Termitaria thickets in the woodlands attract skulking species such as Stierling’s Barred Warbler, Grey-backed Bleating Warbler, Brown Firefinch, Terrestrial and Yellow-bellied Bulbuls, Grey-headed Bush Shrike, Schalow’s Lourie, Trumpeter Hornbill and Tropical Boubou.

Narrow grassy valleys (“malapos” or “dambos”) run from west to east through the Park, supporting a unique bird community including Tinkling Cisticola, Broad-tailed Paradise and Eastern Paradise Whydahs, Flappet Lark, Purple and Steelblue Widowfinches (okavangensis race with white bill), Quail Finch, Buffy Pipit, Double-banded Sandgrouse, Golden Bishop, Little Bee-eater, Grey-rumped Swallow, Lesser Grey and Red-backed Shrikes in summer, Rufous-bellied Heron (when flooded), Natal Nightjar, and Palearctic warblers on passage, including Whitethroat, Garden, Icterine and Willow Warblers. The ecotone between woodland and malapo is especially good for small raptors, including Gabar and Little Banded Goshawks, Black and Ovambo Sparrowhawks, African Hobby Falcon (scarce) and Western Banded Snake Eagle.

Some of the larger dambos support dense thorn thickets dominated by Acacia trees, making for interesting birding. Dry West birds such as Violet-eared and Black-cheeked Waxbills, Red-eyed Bulbul and Burnt-necked Eremomela occur alongside East Coast specials such as Yellow-bellied Bulbul and Crested Guineafowl.
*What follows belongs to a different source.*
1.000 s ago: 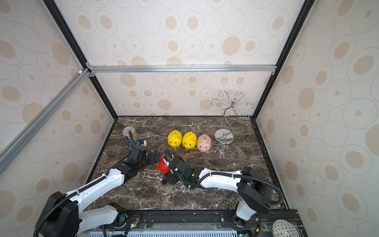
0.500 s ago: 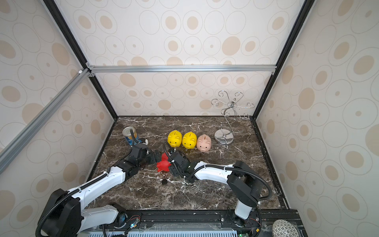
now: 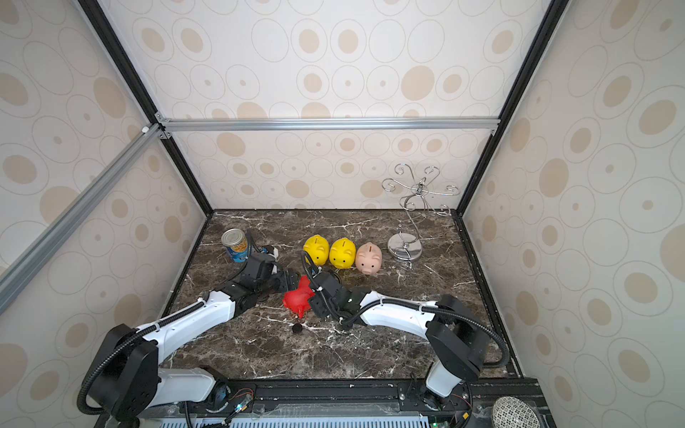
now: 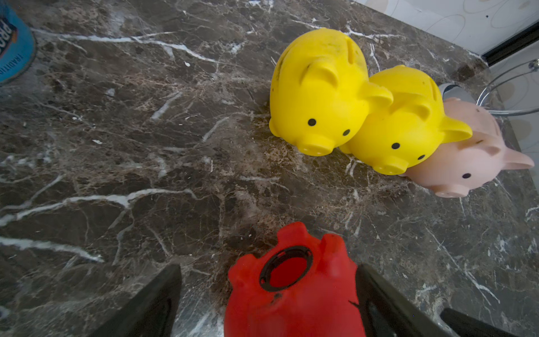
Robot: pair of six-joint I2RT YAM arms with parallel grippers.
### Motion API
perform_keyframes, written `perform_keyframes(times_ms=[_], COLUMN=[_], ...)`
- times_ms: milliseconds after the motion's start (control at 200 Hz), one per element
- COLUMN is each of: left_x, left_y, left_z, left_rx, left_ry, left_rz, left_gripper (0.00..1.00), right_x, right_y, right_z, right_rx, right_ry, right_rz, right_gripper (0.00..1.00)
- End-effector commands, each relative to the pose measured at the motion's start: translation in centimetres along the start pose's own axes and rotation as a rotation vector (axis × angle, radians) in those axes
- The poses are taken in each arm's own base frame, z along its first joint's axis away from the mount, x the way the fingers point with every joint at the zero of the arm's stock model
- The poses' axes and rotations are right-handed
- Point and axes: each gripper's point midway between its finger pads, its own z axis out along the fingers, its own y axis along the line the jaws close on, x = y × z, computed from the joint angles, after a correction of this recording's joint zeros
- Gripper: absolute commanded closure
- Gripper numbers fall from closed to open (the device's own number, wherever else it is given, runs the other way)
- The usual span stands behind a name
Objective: Open piggy banks
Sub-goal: Adjust the piggy bank at the center of the board.
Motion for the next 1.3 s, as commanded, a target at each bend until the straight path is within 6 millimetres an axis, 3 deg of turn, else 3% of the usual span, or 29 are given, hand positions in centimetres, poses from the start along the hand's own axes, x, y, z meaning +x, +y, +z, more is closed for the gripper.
perform_keyframes(times_ms=[0,200,375,495,670,920,1295], left_x=[-1.4,-0.8,-0.7,-0.8,-0.7,-1.0,-1.5], left_y=[-1.2,-2.0,-1.7,-1.6,-1.2,-0.7,2.7], left_z=[-0.1,1.1,0.9,0.7,0.6,0.4,0.8], left_rx=[-0.004,-0.045,-0.061,-0.066,-0.079,-0.086,-0.150], left_ry=[-0.021,0.005,-0.005,-0.013,-0.013,-0.021,-0.026], left_rz=[0.049,0.115,0.124,0.121,0.107,0.096,0.020], left_gripper=[0.08,0.12,0.17,0.20,0.22,0.22,0.22], right_x=[1.0,1.8,3.6,3.9,3.7,4.2,3.6], right_y=[0.2,0.7,3.0,4.2,6.1,5.8,5.5], right_z=[-0.2,-0.3,0.1,0.8,2.4,5.5,7.7], right_rx=[-0.039,-0.109,-0.261,-0.332,-0.423,-0.376,-0.327], right_ry=[-0.001,0.009,-0.043,-0.098,-0.155,-0.171,-0.201], right_rz=[-0.012,-0.024,-0.065,-0.044,-0.033,-0.028,-0.027], right_gripper=[0.33,0.41,0.49,0.60,0.57,0.52,0.61])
In the northeastern corner of Sioma Ngwezi National Park is a complex of open plains and, dense teak woodlands, the most well known being the Ibale Plains. Tall Northern Lala Palms Hyphaene petersiana attract Palm Swift, Dickinson’s Kestrel and Red-necked Falcon. The open plains are sandy and short-grassed and birds to look out for include Temminck’s and Bronze-winged Coursers, Black-winged Pratincole, Yellow-throated Sandgrouse, Grassveld, Plain-backed and Buffy Pipits, Denham’s Bustard, and Capped Wheatear. The habitat looks good for several other species such as Natal Nightjar, Burchell’s Sandgrouse, Caspian Plover, Montagu’s and Pallid Harriers, and Fülleborn’s Longclaw. Much remains to be discovered here and the area is begging to be explored ornithologically.

Small stretches of tall riparian forest can still be found along the Zambezi, mainly on islands. The mosaic nature of riparian vegetation results in the highest diversity of birds in the area, and a 2- to 3-hour walk in the morning can comfortably produce 100-120 species. Check the dense undergrowth for Yellow-bellied and Terrestrial Bulbuls, Tropical Boubou, Heuglin’s Robin, Grey-backed and Stierling’s Barred Warblers, Red-billed Francolin, Grey-headed Parrot, Schalow’s Lourie, Ross’ Lourie (near Maziba Bay), Trumpeter Hornbill, Western Banded Snake Eagle, Honey Buzzard, Yellow White-eye, Yellow-bellied and Collared Sunbirds and Fan-tailed Flycatcher. The early morning and evening chorus rings with owl calls, including those of African Barred, Wood, Giant Eagle, African Scops, Pel’s Fishing and Barn Owls.

One of the best ways to go birding here is on boat. The three lodges at present operating in the area all offer boat rides. Birding habitats along the Zambezi River include rocky rapids, sandbanks, flooded malapos, papyrus marshes, tall reedbeds and overhanging forest. Rapids are good for Rock Pratincole and sandbanks attract African Skimmers (June-December) and White-crowned Plover. Reedbeds and papyrus beds are home to a host of birds including Lesser Gallinule, Lesser Moorhen, Chirping Cisticola, Hartlaub’s Babbler, Swamp Boubou, Coppery-tailed Coucal and Olive Bee-eater.



Accommodation in the area is limited. At present three lodges operate along the river, two of which offer game drives into Sioma Ngwezi NP. Entry into and camping in the Park is possible only if accompanied by a Department of Wildlife & Tourism game scout who can be located at Kalobolelwa and Sioma villages. However, in the more remote areas it is possible to pull off the road and set up camp in the middle of nowhere. Mutemwa Lodge and Maziba Bay Lodge have an agreement with the Department and do take overnight safaris into the park. Southwestern Zambia is a destination for the adventurous birder and much remains to be discovered. If you are going to be camping, come well prepared, bringing all supplies, petrol, water, etc. The main dirt road is accessible by sedan in the dry season only, and 4X4 vehicles are strongly recommended, especially to get into the Park.